Return all lines of the data in which the string "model" occurs.

Dataset section
▼
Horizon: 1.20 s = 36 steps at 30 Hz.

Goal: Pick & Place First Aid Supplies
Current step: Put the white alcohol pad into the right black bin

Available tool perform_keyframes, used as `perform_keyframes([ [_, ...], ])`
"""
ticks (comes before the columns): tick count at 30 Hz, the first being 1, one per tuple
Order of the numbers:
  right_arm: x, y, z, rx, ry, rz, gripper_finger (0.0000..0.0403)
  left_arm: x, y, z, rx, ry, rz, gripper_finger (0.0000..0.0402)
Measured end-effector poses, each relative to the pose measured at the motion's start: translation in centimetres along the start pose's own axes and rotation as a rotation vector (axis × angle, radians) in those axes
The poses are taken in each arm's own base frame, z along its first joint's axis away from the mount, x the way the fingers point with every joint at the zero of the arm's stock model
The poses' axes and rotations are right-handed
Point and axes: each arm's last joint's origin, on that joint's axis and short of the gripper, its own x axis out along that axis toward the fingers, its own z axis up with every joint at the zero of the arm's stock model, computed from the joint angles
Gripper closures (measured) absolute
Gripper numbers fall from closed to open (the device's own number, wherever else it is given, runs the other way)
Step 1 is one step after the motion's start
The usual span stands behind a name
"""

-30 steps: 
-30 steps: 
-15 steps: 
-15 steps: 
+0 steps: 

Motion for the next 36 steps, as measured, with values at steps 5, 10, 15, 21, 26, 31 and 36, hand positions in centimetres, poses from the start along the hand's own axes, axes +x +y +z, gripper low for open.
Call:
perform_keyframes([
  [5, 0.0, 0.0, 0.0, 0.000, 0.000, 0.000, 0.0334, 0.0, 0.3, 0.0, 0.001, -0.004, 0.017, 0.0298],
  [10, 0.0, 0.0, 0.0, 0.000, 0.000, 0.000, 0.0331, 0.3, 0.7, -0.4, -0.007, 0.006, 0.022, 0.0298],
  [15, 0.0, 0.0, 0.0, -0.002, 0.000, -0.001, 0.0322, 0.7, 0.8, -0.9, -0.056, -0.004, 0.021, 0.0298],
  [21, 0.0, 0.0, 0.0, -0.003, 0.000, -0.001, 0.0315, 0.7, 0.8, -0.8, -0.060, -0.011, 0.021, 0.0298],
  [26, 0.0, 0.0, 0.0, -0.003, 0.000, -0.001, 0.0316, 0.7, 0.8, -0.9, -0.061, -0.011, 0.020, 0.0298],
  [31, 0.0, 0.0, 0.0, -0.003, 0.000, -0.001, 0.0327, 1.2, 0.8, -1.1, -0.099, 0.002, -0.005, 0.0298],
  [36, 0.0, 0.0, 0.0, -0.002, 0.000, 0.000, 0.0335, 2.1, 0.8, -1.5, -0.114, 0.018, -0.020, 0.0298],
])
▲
Written response
The poses are taken in each arm's own base frame, z along its first joint's axis away from the mount, x the way the fingers point with every joint at the zero of the arm's stock model
Point and axes: each arm's last joint's origin, on that joint's axis and short of the gripper, its own x axis out along that axis toward the fingers, its own z axis up with every joint at the zero of the arm's stock model, computed from the joint angles

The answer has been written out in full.